Andrew Dominik debe de considerar muy frívola aquella compleja certidumbre fordiana de que prevalezca la leyenda sobre la realidad. Borges ya se encargó por escrito de demoler, en su Historia universal de la infamia, el mito del buen ladrón que acompañaba enaltecedoramente a Billy el Niño. De Jesse James no contó nada, pero si lo hubiera hecho también saldría malparado. Pero en el cine y en la imaginación popular el forajido confederado Jesse James gozó de aureola intocable durante mucho tiempo, de encarnar el terror para los poderosos y la solidaridad y el heroísmo para los desposeídos.
Walter Hill no sembró dudas sobre la ejemplaridad de los idolatrados hermanos James en la turbia y excelente Forajidos de leyenda. Andrew Dominik no se permite el dilema de la duda. Entra directamente con el bisturí en la aborrecible personalidad de aquel jinete en la tormenta que suponíamos épico y transgresor, encarnación de las causas perdidas. También sabíamos que se lo cargó por la espalda uno de los suyos, violando el sagrado reposo del guerrero, un villano con hambre de dólares, fama y trascendencia histórica.
Dominik retrata el reverso tenebroso del mito y las tortuosas razones de su matador. Consigue que sintamos aversión hacia Jesse James, carne de psicoanálisis y de frenopático, cruel y paranoico, jugador ventajista y macabro, atormentado y venenoso, aspirante a pequeño burgués, buen marido y padre, desleal a casi todo, profesional de la simulación, sin ninguno de los atributos líricos que caracterizan a los fronterizos. Consecuentemente, acabo desinteresándome de su convulsa existencia y de su negro futuro.
Tampoco el traidor Robert Ford te incita a compartir sus angustias y su patetismo, su mitomanía y su frustración, su necesidad de matar a Dios para perpetuarse, su grotesca supervivencia interpretando en teatros el asesinato que cometió, pero al lado de su infame víctima hasta nos resulta dolorosa y comprensiblemente humano.

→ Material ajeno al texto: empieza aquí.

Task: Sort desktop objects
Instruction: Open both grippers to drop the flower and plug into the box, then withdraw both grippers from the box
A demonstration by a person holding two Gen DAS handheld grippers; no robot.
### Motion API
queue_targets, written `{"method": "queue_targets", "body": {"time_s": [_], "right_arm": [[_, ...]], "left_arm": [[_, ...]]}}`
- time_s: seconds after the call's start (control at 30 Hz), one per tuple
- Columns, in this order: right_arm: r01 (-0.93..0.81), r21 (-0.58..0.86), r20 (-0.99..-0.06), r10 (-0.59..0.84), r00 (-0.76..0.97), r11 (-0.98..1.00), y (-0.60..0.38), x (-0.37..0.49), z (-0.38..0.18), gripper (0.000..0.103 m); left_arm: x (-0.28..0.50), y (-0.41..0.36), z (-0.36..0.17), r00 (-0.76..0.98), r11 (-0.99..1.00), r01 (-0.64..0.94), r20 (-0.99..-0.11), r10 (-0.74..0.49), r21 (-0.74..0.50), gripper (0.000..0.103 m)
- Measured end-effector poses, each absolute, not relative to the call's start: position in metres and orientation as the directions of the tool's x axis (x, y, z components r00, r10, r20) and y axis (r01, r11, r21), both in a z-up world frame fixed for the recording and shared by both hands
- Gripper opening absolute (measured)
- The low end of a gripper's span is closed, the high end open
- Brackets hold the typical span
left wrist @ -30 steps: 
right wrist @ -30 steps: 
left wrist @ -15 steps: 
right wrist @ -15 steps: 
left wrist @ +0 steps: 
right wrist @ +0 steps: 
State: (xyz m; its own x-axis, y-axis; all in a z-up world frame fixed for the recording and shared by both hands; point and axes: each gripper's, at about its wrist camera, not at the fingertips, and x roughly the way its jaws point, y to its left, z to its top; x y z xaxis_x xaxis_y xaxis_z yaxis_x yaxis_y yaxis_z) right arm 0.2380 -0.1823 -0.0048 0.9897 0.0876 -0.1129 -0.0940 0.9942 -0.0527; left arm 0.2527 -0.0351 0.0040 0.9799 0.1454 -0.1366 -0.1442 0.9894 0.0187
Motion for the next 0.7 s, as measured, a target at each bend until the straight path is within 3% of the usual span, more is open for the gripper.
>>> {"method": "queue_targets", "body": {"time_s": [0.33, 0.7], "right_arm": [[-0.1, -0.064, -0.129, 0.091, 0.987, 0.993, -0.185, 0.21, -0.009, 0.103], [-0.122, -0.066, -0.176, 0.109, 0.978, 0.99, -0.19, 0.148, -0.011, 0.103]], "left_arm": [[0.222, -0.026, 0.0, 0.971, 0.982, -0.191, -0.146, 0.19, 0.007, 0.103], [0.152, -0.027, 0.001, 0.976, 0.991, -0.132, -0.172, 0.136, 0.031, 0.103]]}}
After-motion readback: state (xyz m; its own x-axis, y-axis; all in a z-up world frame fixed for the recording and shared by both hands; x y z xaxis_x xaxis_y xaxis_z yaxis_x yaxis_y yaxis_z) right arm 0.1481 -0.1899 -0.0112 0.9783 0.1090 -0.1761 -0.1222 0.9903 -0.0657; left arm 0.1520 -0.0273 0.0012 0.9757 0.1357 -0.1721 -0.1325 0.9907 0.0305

Brad Pitt, actor notable cuando no tiene que andar excesivamente pendiente de la taquilla y de su millonaria e irresistible imagen, como demostró en Seven y en Babel, aquí se esfuerza en que le odiemos, en reírse como un zumbado, en silencios intensos, en interiorización a lo Actors Studio, en que le nominen al codiciado Oscar, en que la cultura le tome definitivamente en serio. Demasiado evidente. Prefiero al inquietante Casey Affleck. Y la ambientación es primorosa, tiene atmósfera, el tono hipnotiza a ratos, pero que se acabe de una vez.